Update: As of 11 PM EST all offsite backup grids now respond with the valid SSL certificates on the SSL port.
Looks like the ugly Monday is finally behind us.
Vlad Mazek, CEO
As you may be aware, we have two data centers in Los Angeles on Wilshire Blvd. Earlier today, this area suffered a 5.8 magnitude earthquake. No systems were affected, no impact on any power feeds or network connections. Earthquakes tend to be followed by smaller “aftershocks” and we will be updating this post with details of any relevant information that may become available.
Our Los Angeles data center carrier has suffered an HVAC failure, and the connectivity to the network has been severed for the time being. The facilities team is in touch with the building owner, service restore is under way. All services provided by this data center are unfortunately affected and down at the moment.
Services affected: some ExchangeDefender, some SharePoint Hosting, some Virtual Servers.
We will update this ticket when all services have been restored. This ticket is ranked urgent. Our priority will be to restore services that are not redundant first: virtual servers, followed by SharePoint hosting.
Update (@ 3:00 AM PST -8 GMT, 6 AM EST -5 GMT): We expect SharePoint and Virtual Server services to be restored around 6 AM PST (-8 GMT). ExchangeDefender services are not impacted (please be patient with SPAM releases however). We will update this ticket at 6 AM or when services start coming back online.

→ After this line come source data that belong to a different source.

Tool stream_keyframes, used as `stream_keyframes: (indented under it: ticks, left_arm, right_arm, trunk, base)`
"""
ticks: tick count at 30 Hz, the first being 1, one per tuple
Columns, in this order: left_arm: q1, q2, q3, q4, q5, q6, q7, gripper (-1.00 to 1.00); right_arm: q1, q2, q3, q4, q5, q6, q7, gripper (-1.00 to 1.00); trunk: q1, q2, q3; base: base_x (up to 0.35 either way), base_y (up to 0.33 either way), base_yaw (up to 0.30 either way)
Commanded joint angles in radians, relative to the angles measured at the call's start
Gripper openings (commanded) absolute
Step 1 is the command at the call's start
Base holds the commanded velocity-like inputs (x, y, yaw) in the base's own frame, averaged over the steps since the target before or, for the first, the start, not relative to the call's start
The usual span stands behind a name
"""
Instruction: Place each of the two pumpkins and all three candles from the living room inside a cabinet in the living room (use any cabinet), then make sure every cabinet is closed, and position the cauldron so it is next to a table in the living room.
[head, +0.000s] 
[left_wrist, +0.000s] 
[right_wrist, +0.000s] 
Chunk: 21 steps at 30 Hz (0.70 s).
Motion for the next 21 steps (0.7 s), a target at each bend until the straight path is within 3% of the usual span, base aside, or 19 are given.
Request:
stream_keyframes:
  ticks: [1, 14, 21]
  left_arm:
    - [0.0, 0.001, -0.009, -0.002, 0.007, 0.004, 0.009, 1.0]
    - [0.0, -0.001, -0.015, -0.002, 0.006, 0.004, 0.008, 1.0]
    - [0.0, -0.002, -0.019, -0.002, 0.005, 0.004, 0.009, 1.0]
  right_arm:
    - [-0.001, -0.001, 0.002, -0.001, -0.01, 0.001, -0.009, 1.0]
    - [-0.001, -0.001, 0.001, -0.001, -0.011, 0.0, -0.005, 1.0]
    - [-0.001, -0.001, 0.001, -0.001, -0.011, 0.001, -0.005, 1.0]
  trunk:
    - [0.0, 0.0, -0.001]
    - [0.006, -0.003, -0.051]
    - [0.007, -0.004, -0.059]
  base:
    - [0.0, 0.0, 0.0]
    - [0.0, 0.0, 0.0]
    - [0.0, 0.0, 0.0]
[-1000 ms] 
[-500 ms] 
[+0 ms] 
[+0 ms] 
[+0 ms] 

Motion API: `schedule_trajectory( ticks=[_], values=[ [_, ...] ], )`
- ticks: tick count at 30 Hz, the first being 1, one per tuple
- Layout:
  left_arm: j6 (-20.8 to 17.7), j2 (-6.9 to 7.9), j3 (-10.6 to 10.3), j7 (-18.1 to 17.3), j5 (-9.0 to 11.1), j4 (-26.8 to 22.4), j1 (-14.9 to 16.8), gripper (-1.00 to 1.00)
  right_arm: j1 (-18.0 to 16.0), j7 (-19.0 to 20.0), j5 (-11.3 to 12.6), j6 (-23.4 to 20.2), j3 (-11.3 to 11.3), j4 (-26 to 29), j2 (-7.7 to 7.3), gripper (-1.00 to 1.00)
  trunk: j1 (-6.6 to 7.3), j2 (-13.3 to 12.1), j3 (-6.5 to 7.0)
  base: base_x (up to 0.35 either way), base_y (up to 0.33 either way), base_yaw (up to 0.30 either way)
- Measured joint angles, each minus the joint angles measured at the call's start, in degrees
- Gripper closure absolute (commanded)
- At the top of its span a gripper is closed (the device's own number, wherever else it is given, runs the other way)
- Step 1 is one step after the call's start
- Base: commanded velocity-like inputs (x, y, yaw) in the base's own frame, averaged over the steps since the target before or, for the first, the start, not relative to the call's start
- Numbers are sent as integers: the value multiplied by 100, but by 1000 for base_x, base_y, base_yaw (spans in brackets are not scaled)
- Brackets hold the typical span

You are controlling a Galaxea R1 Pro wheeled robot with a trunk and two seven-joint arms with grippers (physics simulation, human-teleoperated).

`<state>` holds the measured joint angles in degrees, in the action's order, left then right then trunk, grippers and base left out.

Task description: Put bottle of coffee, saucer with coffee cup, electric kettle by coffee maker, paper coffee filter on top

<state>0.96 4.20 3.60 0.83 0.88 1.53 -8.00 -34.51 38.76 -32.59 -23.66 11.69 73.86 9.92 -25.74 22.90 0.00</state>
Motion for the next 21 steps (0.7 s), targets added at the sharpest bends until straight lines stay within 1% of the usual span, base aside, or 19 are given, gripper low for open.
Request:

Update (@ 3:44 AM PST -8 GMT, 6:44 AM EST -5 GMT): All services have been restored.
Total LA DC1 outage: 53 minutes.
For the past 10 hours or so we have been handling an 820% surge in reboot requests for hung Microsoft servers after applying the latest security patches. Our managed network of Windows 2003 servers has not been affected but a huge portion of our network apparently has, please be advised.
If your Windows Server becomes inaccessible as a result of the latest patches please open a ticket request and mark it as urgent. You will not be charged for the support request and your reboot will be handled with the highest priority. We have an additional shift on hand in all data centers to help you through this network event.
At roughly noon central time we have completed the upgrade of our Dallas DC4 network. The bandwidth upgrade brings in another 100Mbit of connectivity from Level3 and 100Mbit connectivity from Cogent, primarily for the offsite backup service that has experienced tremendous growth over the year.
Our Los Angeles DC2 will be undergoing a similar update by Thanksgiving along with plans to open the third data center in the Los Angeles area by start of 2008.
We have received a number of support tickets inquiring about the stabiblity of our San Jose data center (MAE West) following the 5.6 magnitude earthquake last night. While the 5.6 magnitude earthquake is significant, it has posed no issues to our data center or any infrastructure located there. All our west coast (Los Angeles, San Jose and Seattle data centers) equipment is rack mounted in four-post closed racks and even a significant quake would not pose any immediate danger to any equipment inside the building.
Thank you for your concerns and your well wishes to our staff, everyone is safe and sound and the network is as well. Your sympathies are appreciated nonetheless.